For me, the beginning of a new semester brings only one question to mind: what’s something new and exciting I can indulge in? Florence is a great place for all the tree-huggers, wine connoisseurs, rebel wannabes and creative folk alike. Basically, if you have an interest, there’s a group for you.

For my foodie friends and me, the adventure is in the kitchen. With sticks of butter in hand and Paula Deen accents perfected, cooking is the creative outlet we crave. Even with just mayonnaise, a Snickers bar and a moldy orange in my fridge, I’m searching for ways to prepare a feast.

Because time is a rare luxury in college, and because cooking is certainly time consuming, going out to eat bides my creative urges for a freshly prepared meal. For me, relaxation is a fork in my hand and a tighter-than-a-tick stuffed belly. Which brings me to my next topic of discussion: what is the freshman 15?

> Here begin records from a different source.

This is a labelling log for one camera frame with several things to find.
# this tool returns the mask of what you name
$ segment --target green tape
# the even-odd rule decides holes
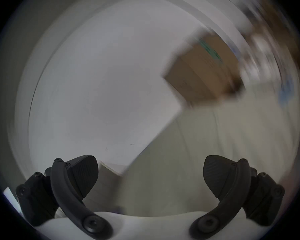
[[[204,49],[206,49],[206,51],[212,56],[212,58],[214,60],[217,60],[217,61],[220,61],[221,63],[223,63],[219,54],[215,50],[213,50],[204,40],[199,39],[199,43]]]

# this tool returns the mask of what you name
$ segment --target floor
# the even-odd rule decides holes
[[[276,182],[290,170],[300,138],[300,82],[292,92],[246,90],[214,105],[185,109],[135,159],[119,182],[112,207],[132,216],[210,211],[218,200],[203,178],[208,155],[246,158]]]

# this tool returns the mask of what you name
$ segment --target brown cardboard box
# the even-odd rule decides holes
[[[191,105],[215,101],[240,83],[238,59],[217,34],[206,34],[176,58],[164,78]]]

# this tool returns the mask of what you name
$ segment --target screw
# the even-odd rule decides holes
[[[26,197],[29,194],[30,194],[30,190],[26,186],[24,186],[23,184],[19,185],[16,188],[16,195],[17,195],[18,198]]]
[[[211,233],[219,226],[219,220],[213,215],[204,215],[198,222],[199,230],[203,233]]]
[[[104,219],[97,215],[90,215],[83,221],[85,230],[92,234],[101,232],[105,227]]]
[[[26,191],[26,188],[25,187],[22,187],[19,189],[19,194],[23,196],[23,194],[25,193]]]
[[[272,187],[271,194],[275,199],[282,198],[284,196],[284,188],[281,185],[276,185]]]

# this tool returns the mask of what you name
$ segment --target blurry object
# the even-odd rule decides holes
[[[243,84],[255,93],[278,93],[282,102],[286,86],[291,90],[290,73],[300,64],[297,37],[271,0],[247,5],[243,12],[253,25],[244,35],[248,47],[239,62]]]
[[[189,105],[216,101],[241,85],[238,59],[216,33],[206,33],[179,55],[165,75]]]

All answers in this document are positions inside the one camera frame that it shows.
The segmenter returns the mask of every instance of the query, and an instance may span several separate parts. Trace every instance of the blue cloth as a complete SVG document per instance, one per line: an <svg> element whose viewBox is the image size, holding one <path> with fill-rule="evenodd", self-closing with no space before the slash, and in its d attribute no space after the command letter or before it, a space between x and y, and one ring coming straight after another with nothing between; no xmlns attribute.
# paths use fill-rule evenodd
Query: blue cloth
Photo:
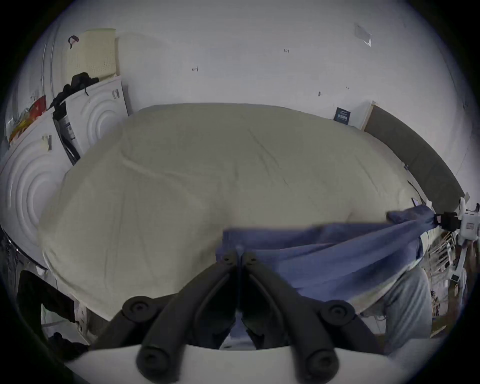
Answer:
<svg viewBox="0 0 480 384"><path fill-rule="evenodd" d="M228 229L217 260L254 252L301 295L349 300L423 256L422 233L436 227L425 205L390 212L381 224L329 224L308 229Z"/></svg>

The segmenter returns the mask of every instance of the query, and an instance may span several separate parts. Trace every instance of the clutter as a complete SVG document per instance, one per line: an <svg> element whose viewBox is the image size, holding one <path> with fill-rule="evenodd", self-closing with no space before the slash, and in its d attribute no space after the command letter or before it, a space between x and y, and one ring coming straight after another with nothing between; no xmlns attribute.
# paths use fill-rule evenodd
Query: clutter
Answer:
<svg viewBox="0 0 480 384"><path fill-rule="evenodd" d="M17 126L13 129L8 142L11 143L15 138L18 138L26 129L46 110L45 95L38 99L32 106L25 110L18 122Z"/></svg>
<svg viewBox="0 0 480 384"><path fill-rule="evenodd" d="M72 165L74 165L79 159L80 155L75 148L75 145L72 143L74 137L72 137L70 122L67 117L67 108L65 106L64 100L74 93L85 90L90 85L98 83L98 78L91 78L88 73L82 72L76 74L72 77L72 85L65 84L63 91L60 92L50 104L50 108L54 107L55 112L53 112L53 119L57 122L57 132L60 137L60 141L65 148L65 152L69 157Z"/></svg>

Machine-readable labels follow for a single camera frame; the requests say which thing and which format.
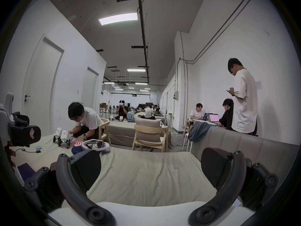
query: wooden chair
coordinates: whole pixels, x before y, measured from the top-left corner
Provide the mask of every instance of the wooden chair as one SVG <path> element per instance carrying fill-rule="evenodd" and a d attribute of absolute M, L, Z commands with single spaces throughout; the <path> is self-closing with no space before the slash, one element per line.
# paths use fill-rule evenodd
<path fill-rule="evenodd" d="M 110 136 L 109 136 L 109 129 L 108 126 L 110 124 L 110 121 L 108 119 L 105 118 L 100 118 L 103 121 L 103 124 L 100 125 L 99 127 L 99 137 L 98 140 L 104 140 L 107 139 L 109 145 L 111 146 L 111 140 L 110 140 Z M 101 135 L 101 129 L 104 128 L 105 134 Z"/>
<path fill-rule="evenodd" d="M 152 142 L 152 141 L 144 141 L 144 140 L 137 140 L 136 134 L 134 137 L 133 147 L 132 150 L 135 150 L 135 145 L 140 145 L 140 151 L 143 151 L 143 146 L 148 146 L 152 148 L 161 148 L 161 152 L 165 152 L 165 149 L 168 145 L 168 138 L 166 136 L 166 132 L 168 130 L 168 127 L 161 128 L 161 127 L 148 127 L 148 126 L 139 126 L 134 125 L 135 130 L 142 132 L 142 133 L 148 133 L 148 134 L 157 134 L 157 133 L 164 133 L 164 137 L 160 137 L 160 142 Z"/>
<path fill-rule="evenodd" d="M 183 137 L 186 134 L 186 132 L 189 132 L 189 127 L 190 127 L 190 120 L 186 119 L 186 124 L 185 124 L 185 127 L 184 127 Z"/>

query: hand
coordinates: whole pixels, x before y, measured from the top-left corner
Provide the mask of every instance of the hand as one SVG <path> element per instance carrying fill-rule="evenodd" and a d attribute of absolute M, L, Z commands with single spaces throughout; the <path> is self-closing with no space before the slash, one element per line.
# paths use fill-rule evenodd
<path fill-rule="evenodd" d="M 79 144 L 80 142 L 83 142 L 83 141 L 84 141 L 84 135 L 81 135 L 78 138 L 76 138 L 75 144 Z"/>
<path fill-rule="evenodd" d="M 234 96 L 234 88 L 231 87 L 229 90 L 227 90 L 232 96 Z"/>

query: man
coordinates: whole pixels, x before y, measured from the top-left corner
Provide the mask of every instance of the man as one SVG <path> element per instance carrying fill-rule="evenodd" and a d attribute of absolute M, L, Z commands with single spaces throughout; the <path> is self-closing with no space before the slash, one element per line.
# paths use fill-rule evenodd
<path fill-rule="evenodd" d="M 203 105 L 201 103 L 197 103 L 195 110 L 190 112 L 190 120 L 193 119 L 203 120 L 205 115 L 205 111 L 203 110 Z"/>
<path fill-rule="evenodd" d="M 76 122 L 76 126 L 70 131 L 70 134 L 77 137 L 77 143 L 84 140 L 98 139 L 98 127 L 103 124 L 103 121 L 93 109 L 83 107 L 79 102 L 72 102 L 68 107 L 68 116 Z"/>
<path fill-rule="evenodd" d="M 129 108 L 124 105 L 124 100 L 119 101 L 118 109 L 116 113 L 118 116 L 115 117 L 116 120 L 119 120 L 120 116 L 123 116 L 123 119 L 127 120 L 126 114 L 128 113 Z"/>
<path fill-rule="evenodd" d="M 156 118 L 152 116 L 152 114 L 153 114 L 152 105 L 149 105 L 148 107 L 145 108 L 145 115 L 141 116 L 141 118 L 155 120 Z"/>
<path fill-rule="evenodd" d="M 234 88 L 227 90 L 234 96 L 232 129 L 253 135 L 258 110 L 256 82 L 237 58 L 229 59 L 228 70 L 235 76 Z"/>
<path fill-rule="evenodd" d="M 222 118 L 219 119 L 219 123 L 217 126 L 226 127 L 228 130 L 232 130 L 232 119 L 233 119 L 233 100 L 225 99 L 223 103 L 223 107 L 225 109 L 225 113 Z"/>

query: gray sofa
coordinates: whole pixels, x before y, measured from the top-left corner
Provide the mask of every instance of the gray sofa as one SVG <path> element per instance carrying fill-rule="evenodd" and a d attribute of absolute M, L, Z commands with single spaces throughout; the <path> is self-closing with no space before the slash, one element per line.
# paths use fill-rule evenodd
<path fill-rule="evenodd" d="M 299 149 L 299 145 L 245 135 L 216 126 L 210 127 L 199 142 L 193 143 L 191 153 L 201 161 L 202 152 L 206 147 L 217 147 L 228 152 L 242 151 L 252 163 L 260 162 L 278 176 L 276 189 L 287 176 Z"/>

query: beige chair cushion
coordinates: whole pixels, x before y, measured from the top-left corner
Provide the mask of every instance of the beige chair cushion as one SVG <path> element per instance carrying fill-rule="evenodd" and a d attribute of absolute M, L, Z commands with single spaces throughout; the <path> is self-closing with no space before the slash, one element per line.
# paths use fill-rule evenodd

The freshman 15 is a myth. For me, it was the freshman 10, then the sophomore 20. Those 30 pounds I have gained each tell a different story — stories in which I would never think twice to replace. The good Lord and a beat up ole’ Ford taught me to love the land and everything on it (as long as it’s fried, of course).

The freshman 15, to a medical expert, might be the end of humanity as we know it, but to me, it’s an excuse to step away from my academic endeavors, jump into a world of familiarity and indulge in gluttoral glory.

What can I say? I like to eat. One of my favorite quotes by George Bernard Shaw reads, “There is no love sincerer than the love of food.”

Not everyone is subject to the freshman 15. For some, it’s like the lochness monster, peeking its head above water, just viewing what the outside world looks like, and then descending into a hidden gorge to keep from being seen.

My advice to all incoming freshmen is to explore the plethora of dining options this wonderful corner of the state has presented to us. That advice pertains to all returning students as well.

That being said, skip the McDonald’s, Burger King and Taco Bell runs and begin discovering your many local eatery options here in the Shoals.

Now that prom, senior pictures and bikini-wearing weather are all over, slide your belt down a notch and join me in search of the ultimate meal.